REQUIRED WORK: In the listing below, locate the lines that hold the string "frame". Copy those lines.

RECORDS SHOWN:
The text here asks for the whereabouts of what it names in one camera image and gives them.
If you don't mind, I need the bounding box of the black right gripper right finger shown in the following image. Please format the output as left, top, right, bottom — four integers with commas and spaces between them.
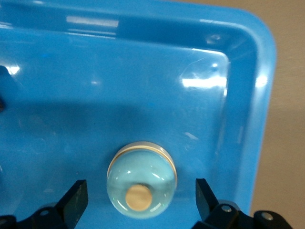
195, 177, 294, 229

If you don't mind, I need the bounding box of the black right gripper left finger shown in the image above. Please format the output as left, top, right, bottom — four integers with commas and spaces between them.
...
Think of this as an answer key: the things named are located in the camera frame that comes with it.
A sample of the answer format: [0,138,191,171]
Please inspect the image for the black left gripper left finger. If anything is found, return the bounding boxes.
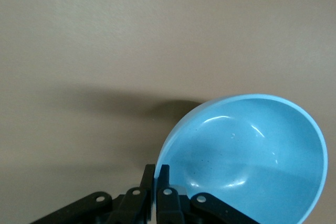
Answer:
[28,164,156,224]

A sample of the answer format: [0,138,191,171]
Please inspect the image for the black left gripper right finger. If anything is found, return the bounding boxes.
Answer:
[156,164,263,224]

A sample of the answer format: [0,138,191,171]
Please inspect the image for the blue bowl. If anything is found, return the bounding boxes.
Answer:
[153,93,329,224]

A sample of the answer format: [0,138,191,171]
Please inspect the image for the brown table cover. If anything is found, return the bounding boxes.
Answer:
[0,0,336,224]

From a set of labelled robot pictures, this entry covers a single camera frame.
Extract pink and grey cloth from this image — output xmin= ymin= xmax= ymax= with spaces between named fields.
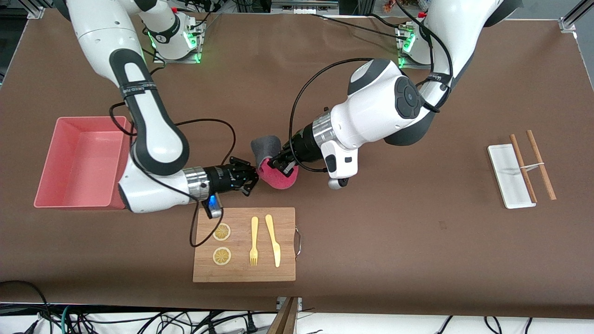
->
---
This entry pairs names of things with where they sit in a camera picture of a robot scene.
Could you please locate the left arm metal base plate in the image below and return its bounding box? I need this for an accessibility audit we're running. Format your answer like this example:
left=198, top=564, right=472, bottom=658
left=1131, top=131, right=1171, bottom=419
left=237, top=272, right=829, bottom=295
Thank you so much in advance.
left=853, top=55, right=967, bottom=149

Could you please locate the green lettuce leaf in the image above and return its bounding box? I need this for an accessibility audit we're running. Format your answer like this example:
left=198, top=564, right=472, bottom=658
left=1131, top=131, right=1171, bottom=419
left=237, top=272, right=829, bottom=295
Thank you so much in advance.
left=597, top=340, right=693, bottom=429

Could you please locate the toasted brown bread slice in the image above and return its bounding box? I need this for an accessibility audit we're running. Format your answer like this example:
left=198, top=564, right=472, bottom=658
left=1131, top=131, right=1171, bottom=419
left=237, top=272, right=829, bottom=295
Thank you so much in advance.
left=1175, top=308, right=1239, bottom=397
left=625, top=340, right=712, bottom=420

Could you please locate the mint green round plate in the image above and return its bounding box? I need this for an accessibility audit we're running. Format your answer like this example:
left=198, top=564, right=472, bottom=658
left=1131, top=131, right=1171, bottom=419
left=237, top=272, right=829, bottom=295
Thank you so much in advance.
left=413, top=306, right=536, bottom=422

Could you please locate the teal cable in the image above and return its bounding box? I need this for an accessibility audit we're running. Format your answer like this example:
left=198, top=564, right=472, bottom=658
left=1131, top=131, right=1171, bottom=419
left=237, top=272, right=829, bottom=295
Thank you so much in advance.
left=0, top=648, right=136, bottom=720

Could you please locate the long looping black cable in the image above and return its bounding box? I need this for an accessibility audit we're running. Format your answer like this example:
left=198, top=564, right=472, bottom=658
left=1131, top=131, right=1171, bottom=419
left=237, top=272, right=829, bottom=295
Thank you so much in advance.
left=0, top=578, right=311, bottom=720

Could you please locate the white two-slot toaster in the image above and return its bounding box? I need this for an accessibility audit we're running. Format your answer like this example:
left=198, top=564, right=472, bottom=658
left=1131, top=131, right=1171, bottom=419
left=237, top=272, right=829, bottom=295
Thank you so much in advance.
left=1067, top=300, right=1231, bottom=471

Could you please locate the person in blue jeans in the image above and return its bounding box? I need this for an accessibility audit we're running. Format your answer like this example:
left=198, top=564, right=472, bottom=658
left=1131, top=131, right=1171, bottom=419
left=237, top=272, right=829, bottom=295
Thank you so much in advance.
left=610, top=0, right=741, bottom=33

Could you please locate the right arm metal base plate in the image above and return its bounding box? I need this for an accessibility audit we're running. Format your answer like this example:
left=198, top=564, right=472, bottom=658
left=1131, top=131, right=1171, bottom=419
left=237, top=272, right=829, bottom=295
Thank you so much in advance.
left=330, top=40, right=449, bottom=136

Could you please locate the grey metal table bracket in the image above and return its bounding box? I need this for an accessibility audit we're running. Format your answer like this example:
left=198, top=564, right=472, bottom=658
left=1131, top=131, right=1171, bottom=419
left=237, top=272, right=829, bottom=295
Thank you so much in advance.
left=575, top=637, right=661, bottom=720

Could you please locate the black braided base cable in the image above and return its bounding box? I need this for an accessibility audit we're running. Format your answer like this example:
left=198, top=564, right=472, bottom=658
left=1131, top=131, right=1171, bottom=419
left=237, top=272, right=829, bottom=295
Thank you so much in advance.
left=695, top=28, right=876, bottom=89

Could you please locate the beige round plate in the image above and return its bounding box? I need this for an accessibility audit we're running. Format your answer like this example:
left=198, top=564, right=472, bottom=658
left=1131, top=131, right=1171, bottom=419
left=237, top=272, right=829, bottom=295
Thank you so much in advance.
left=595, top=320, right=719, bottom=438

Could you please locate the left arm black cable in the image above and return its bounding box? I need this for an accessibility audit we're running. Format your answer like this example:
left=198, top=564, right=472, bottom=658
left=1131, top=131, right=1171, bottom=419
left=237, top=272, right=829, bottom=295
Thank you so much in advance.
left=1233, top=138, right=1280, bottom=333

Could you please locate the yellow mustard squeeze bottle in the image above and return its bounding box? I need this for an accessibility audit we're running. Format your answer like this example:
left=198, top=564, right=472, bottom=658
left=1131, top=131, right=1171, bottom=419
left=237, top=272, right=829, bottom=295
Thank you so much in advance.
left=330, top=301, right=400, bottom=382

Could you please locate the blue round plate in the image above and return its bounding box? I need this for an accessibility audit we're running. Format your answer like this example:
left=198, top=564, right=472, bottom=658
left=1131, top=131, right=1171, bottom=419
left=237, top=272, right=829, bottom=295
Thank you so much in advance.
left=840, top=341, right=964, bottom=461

RESULT OF THIS EXERCISE:
Think of this as an answer key: the things named are located in the camera frame that comes with it.
From a set of labelled robot pictures, this entry covers a single camera frame.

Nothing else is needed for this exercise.